What to work on. Only one portion of the data is to be written out: from the line bearing "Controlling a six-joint" through the line bearing "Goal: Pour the". Write it exactly as it appears.

Data.

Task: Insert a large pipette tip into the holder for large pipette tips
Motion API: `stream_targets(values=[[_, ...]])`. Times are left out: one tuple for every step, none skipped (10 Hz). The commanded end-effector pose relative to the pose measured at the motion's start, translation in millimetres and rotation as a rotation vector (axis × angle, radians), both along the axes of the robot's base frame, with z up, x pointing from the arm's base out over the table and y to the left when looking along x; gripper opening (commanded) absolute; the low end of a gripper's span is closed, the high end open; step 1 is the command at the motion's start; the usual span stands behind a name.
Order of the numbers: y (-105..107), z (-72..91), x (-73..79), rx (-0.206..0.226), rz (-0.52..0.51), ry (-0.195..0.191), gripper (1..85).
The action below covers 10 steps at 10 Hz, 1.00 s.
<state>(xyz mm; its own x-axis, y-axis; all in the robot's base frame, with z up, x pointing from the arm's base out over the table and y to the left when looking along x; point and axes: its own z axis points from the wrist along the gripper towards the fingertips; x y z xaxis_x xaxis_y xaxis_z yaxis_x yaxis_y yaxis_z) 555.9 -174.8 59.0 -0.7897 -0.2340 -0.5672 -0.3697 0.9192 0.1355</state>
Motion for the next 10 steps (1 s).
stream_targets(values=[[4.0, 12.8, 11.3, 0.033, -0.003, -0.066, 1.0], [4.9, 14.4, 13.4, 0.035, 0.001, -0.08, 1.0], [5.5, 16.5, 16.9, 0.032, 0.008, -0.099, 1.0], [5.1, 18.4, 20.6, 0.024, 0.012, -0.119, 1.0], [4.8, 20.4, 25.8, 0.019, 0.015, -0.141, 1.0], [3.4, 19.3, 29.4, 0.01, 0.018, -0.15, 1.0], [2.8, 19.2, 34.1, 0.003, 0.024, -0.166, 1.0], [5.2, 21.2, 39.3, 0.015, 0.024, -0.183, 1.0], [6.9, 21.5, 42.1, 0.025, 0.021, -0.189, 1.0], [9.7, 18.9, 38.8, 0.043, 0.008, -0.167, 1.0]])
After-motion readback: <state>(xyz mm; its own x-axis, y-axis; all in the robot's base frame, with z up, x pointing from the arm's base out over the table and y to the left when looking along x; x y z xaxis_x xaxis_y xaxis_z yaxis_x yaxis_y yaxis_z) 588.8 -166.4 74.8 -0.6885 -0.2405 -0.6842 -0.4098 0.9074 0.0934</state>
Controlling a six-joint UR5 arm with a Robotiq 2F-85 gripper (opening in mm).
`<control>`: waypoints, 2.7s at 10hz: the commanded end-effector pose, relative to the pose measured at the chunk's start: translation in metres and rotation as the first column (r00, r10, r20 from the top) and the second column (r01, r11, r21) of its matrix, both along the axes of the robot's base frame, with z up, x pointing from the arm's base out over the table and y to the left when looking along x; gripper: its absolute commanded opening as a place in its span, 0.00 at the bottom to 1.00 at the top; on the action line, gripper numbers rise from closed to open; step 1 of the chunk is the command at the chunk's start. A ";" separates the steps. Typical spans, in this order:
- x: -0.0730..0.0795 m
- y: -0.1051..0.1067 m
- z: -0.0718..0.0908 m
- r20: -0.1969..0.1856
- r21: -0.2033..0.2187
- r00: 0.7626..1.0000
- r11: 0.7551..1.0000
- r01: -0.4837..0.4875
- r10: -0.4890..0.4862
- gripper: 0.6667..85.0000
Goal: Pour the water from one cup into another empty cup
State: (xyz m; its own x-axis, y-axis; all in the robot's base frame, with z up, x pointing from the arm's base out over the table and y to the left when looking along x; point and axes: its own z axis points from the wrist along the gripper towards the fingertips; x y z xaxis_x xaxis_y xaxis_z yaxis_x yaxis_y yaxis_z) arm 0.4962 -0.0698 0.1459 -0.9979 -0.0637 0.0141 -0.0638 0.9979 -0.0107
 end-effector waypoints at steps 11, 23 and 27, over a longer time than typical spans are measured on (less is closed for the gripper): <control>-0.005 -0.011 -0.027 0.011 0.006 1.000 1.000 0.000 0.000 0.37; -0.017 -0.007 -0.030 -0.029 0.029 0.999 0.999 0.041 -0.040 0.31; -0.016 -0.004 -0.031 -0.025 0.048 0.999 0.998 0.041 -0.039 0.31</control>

Solved problem.
Controlling a six-joint UR5 arm with a Robotiq 2F-85 gripper (opening in mm).
`<control>`: waypoints, 2.7s at 10hz: the commanded end-effector pose, relative to the pose measured at the chunk's start: translation in metres and rotation as the first column (r00, r10, r20 from the top) and the second column (r01, r11, r21) of its matrix, both along the axes of the robot's base frame, with z up, x pointing from the arm's base out over the table and y to the left when looking along x; gripper: its absolute commanded opening as a place in its span, 0.00 at the bottom to 1.00 at the top; on the action line, gripper numbers rise from closed to open; step 1 of the chunk is the command at the chunk's start. A ";" separates the steps. Typical spans, in this order:
- x: -0.0730..0.0795 m
- y: -0.1051..0.1067 m
- z: -0.0718..0.0908 m
- r20: -0.1969..0.1856
- r21: -0.2033..0.2187
- r00: 0.7626..1.0000
- r11: 0.7551..1.0000
- r01: -0.4837..0.4875
- r10: -0.4890..0.4862
- gripper: 0.6667..85.0000
Goal: Pour the water from one cup into another empty cup

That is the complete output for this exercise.